[Entries taken from a collection]

■ ■ ■ ■ ■

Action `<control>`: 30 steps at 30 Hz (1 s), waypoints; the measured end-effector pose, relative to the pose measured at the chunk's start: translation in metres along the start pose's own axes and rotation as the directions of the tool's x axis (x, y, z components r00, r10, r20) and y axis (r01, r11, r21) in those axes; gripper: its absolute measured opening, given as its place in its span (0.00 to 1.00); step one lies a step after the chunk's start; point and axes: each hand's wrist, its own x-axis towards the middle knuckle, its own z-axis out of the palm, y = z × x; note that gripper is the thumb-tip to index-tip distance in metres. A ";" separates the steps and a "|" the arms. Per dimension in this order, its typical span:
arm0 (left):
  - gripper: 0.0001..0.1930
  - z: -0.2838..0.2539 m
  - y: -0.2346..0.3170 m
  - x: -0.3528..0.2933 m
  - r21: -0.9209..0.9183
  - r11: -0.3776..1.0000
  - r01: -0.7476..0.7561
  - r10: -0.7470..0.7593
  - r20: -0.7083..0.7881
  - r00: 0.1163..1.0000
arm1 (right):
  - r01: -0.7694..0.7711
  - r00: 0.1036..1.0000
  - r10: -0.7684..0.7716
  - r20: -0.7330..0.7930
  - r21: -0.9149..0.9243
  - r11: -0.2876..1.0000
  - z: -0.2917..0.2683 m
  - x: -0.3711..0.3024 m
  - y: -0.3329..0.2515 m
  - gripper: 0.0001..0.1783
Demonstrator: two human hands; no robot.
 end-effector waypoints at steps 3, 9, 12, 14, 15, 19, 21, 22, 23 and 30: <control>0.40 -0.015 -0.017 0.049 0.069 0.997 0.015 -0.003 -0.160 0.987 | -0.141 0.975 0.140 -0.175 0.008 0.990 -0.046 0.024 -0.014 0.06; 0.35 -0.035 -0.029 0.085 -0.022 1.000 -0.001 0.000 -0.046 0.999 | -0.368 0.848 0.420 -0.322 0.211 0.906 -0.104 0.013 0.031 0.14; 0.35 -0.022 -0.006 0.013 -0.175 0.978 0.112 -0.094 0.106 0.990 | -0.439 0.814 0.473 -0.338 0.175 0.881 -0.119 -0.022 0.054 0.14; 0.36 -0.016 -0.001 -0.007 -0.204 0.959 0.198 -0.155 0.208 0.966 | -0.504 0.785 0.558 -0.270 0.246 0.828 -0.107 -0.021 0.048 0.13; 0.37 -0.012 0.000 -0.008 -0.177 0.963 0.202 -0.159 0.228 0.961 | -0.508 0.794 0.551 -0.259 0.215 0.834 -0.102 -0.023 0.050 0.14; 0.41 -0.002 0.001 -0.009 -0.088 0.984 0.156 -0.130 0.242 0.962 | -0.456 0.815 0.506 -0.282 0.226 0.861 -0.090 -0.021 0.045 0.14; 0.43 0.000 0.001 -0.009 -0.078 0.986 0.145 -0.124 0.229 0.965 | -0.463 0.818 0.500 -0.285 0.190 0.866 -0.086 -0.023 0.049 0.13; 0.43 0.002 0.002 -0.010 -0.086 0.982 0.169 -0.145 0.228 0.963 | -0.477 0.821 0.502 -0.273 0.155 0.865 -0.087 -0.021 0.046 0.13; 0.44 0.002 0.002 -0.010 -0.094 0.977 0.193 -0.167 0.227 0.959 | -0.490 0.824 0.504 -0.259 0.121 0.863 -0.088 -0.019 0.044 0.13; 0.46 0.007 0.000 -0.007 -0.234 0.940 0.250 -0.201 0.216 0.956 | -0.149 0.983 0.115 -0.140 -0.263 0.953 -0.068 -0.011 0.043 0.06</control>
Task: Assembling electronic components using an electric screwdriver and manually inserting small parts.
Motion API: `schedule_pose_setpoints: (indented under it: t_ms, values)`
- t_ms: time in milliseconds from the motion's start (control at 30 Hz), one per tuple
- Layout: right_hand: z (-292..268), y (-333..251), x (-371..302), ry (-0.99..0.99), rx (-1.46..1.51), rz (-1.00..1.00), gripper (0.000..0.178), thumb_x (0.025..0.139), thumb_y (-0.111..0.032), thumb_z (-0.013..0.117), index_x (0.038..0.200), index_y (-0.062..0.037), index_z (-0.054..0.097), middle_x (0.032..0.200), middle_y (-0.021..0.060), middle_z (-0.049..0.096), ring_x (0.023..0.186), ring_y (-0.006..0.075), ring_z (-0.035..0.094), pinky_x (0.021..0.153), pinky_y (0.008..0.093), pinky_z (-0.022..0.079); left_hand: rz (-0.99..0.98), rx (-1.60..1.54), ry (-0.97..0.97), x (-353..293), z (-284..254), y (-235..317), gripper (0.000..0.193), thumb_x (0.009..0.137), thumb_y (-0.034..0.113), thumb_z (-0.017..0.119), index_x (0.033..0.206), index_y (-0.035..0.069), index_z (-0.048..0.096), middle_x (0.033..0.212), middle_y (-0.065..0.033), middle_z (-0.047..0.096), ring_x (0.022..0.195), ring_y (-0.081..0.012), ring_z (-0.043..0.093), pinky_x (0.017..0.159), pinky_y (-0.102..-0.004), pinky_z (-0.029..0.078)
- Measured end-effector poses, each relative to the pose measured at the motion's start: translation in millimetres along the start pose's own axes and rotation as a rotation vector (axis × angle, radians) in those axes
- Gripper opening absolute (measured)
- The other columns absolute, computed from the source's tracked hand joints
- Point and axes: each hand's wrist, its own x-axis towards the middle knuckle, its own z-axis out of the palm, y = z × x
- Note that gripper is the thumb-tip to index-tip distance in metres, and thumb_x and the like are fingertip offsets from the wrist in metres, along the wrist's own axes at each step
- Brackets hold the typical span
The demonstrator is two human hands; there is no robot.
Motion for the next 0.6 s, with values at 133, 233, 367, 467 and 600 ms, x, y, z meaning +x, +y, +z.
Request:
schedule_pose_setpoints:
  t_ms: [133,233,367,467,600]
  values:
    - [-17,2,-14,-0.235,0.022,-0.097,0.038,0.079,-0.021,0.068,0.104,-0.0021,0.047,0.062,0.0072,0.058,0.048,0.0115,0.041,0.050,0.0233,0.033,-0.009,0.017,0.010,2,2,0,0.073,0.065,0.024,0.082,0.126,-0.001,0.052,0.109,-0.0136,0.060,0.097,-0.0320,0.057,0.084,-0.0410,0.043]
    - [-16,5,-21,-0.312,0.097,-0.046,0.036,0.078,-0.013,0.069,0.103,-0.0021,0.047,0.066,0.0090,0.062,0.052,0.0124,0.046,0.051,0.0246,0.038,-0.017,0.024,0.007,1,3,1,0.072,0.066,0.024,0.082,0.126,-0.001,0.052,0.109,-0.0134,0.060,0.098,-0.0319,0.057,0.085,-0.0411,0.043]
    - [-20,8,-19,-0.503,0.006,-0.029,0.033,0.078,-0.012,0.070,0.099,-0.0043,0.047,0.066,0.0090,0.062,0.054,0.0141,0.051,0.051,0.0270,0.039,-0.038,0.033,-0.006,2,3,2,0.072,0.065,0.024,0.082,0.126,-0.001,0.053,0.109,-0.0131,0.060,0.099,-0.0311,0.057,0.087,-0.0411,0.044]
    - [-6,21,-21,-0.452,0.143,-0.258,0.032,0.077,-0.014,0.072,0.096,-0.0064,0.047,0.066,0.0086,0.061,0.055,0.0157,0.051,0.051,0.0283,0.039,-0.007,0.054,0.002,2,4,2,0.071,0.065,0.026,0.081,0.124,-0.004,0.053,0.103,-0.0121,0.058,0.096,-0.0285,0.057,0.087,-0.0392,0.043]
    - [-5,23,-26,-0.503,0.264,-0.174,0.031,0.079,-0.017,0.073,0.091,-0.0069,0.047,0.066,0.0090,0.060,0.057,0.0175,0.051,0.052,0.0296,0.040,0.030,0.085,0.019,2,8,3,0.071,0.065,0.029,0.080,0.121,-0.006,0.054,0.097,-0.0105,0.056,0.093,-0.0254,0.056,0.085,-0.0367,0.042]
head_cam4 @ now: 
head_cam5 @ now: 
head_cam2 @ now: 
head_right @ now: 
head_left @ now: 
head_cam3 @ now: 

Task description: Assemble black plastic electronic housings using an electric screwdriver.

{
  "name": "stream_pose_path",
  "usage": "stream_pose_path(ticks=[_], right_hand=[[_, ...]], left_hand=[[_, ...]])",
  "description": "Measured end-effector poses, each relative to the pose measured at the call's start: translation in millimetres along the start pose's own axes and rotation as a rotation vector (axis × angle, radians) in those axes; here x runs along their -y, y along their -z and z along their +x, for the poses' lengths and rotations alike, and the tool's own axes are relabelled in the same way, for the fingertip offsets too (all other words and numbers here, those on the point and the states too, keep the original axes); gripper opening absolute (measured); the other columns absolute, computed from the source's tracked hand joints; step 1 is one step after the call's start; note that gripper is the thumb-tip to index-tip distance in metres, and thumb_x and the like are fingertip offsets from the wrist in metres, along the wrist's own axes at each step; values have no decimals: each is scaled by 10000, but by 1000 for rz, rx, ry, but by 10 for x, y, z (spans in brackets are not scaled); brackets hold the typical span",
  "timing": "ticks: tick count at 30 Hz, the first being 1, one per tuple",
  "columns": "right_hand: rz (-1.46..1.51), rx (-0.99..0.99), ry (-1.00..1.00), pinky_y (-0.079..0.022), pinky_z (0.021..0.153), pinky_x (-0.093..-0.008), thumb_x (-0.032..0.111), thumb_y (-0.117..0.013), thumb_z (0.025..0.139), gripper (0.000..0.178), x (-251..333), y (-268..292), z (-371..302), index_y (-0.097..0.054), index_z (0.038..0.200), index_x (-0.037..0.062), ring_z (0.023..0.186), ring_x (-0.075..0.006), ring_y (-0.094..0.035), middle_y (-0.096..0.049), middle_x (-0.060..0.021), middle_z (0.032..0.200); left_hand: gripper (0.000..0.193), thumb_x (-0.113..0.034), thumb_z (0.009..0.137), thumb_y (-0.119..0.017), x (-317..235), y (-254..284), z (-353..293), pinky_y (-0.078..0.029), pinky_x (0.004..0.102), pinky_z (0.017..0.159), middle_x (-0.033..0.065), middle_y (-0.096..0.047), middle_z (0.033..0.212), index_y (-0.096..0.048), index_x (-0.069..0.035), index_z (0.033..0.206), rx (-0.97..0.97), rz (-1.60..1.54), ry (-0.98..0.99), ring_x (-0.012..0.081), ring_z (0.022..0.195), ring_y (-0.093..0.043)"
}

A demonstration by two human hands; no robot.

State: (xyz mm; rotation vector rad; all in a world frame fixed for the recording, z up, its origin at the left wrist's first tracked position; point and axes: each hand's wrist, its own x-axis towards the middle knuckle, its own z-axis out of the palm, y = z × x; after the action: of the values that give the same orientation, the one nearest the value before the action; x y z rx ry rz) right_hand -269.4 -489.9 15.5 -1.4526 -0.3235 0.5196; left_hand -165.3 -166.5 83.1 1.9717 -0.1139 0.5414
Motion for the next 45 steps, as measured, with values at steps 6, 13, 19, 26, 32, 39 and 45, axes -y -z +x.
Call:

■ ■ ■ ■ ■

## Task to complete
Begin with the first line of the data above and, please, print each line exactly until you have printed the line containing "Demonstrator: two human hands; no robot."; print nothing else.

## Task answer
Action `<control>`: 30 steps at 30 Hz (1 s), waypoints; the measured end-effector pose, relative to the pose measured at the chunk's start: translation in metres along the start pose's own axes and rotation as the directions of the tool's x axis (x, y, z components r00, r10, r20) and y axis (r01, r11, r21) in those axes; gripper: its absolute measured opening, given as its place in its span (0.00 to 1.00); step one lies a step after the chunk's start; point and axes: each hand's wrist, its own x-axis towards the middle knuckle, its own z-axis out of the palm, y = z × x; note that gripper is the thumb-tip to index-tip distance in metres. A ";" separates the steps and a "|" the arms. Per dimension in this order, its typical span:
arm0 (left):
  - gripper: 0.0001..0.1930
  - z: -0.2838..0.2539 m
  - y: -0.2346..0.3170 m
  - x: -0.3528..0.2933 m
  - r21: -0.9209..0.9183
  - r11: -0.3776..1.0000
  - r01: -0.7476..0.7561
  - r10: -0.7470..0.7593
  - r20: -0.7083..0.7881
  - r00: 0.1163..1.0000
arm1 (right):
  - r01: -0.7694..0.7711
  - r00: 0.1036..1.0000
  - r10: -0.7684..0.7716
  - r20: -0.7330..0.7930
  - r21: -0.9149..0.9243
  - r11: -0.2876..1.0000
  - z: -0.2917..0.2683 m
  - x: -0.3711..0.3024 m
  - y: -0.3329..0.2515 m
  - gripper: 0.0001..0.1783
Demonstrator: two human hands; no robot.

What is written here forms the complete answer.